Sprache wirkt auch beim Aussortieren!

Wenn Sie von Aus-mist-en sprechen, impliziert dies, dass Sie Mist haben. Es kann sein, dass Sie mit dem Wort “Ausmisten” bei sich selbst oder bei anderen auf Widerstand stoßen. Ihre leise unbewusste innere Stimme meint, dass Sie doch wohl keinen “Mist” haben, also auch nicht auszumisten bräuchten.
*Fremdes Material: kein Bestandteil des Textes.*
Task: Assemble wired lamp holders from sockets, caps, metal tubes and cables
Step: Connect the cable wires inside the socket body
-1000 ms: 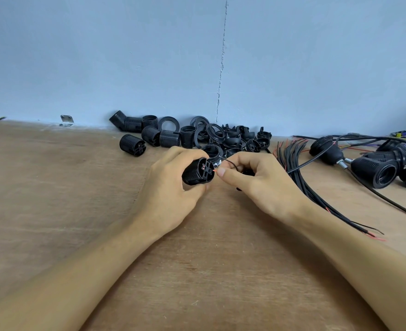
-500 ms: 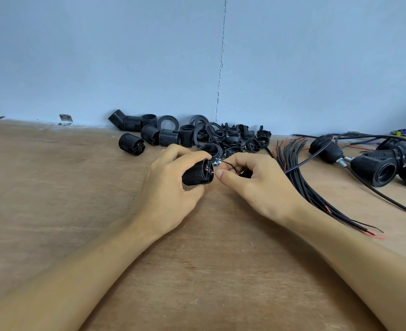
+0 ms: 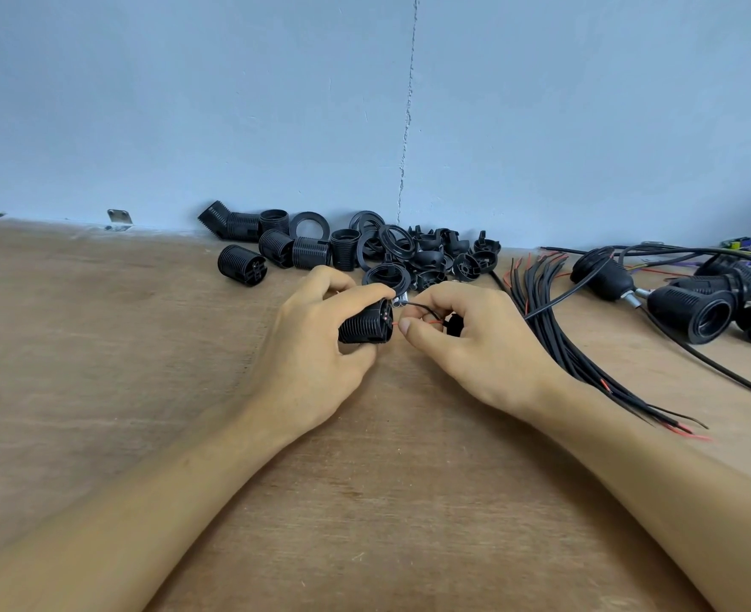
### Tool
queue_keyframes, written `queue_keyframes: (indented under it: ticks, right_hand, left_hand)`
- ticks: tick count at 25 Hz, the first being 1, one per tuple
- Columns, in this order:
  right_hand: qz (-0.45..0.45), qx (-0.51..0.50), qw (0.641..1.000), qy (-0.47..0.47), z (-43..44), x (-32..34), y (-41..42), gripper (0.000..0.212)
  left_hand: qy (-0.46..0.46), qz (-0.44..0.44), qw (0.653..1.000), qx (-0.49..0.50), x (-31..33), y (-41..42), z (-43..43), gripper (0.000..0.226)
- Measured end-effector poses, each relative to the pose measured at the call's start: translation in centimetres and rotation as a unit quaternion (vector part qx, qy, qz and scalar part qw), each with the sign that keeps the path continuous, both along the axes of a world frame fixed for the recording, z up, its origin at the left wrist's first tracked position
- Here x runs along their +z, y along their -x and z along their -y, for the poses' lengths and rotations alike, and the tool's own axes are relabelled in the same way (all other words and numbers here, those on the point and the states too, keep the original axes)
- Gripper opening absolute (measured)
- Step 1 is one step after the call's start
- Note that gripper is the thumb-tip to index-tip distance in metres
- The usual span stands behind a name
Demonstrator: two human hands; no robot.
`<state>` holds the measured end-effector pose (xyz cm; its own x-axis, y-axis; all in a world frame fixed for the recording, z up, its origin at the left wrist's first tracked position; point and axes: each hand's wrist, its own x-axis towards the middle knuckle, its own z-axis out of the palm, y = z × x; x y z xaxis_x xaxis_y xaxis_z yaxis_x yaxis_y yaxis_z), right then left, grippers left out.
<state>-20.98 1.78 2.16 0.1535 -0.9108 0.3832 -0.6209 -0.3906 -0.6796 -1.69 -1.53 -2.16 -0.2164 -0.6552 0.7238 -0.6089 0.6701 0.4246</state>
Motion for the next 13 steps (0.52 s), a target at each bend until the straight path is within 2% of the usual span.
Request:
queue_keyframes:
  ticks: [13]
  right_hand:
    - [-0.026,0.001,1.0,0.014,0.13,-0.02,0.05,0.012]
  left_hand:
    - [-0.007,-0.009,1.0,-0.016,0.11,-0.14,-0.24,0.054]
Auch wenn Manches wie Mist und Müll aussehen mag, so ist es sehr subjektiv, was für Menschen Müll ist und was nicht. Männer und Frauen, die an einem Messie-Syndrom leiden, empfinden z.B. selbst leere Joghurtbecher oder alte Plastiksackerl nicht als Mist.

Unter anderem befassen wir uns im Radiobeitrag damit.

Der Begriff “Ent-Sorgen” weist zudem darauf hin, dass Gegenstände an Erinnerungen gekoppelt sind, die angenehm oder sorgenvoll sein können. So kann das Ent-Sorgen helfen, von Sorgen zu entsorgen.

Fühlen Sie selbst, welche Formulierung für Sie stimmig ist und Sie motiviert, Altes loszulassen und für Neues Raum zu schaffen.

Wichtig: Vorbeugen ist besser als behandeln. Darum lassen Sie uns immer wieder vermeiden, zu viel anzusammeln. Weniger ist oft mehr!

Es ist erwiesen, dass unsere Liebhaberstücke meist kostbar (also nicht aus dem Ausverkauf) und meist nur einige wenige sind.

Vielleicht so wie mit Freunden: Einige wenige, dafür kostbare!?

Ich hoffe, Sie finden im Interview einige brauchbare Anregungen.

Viel Spaß beim Aussortieren, neu Ordnen und Abgeben!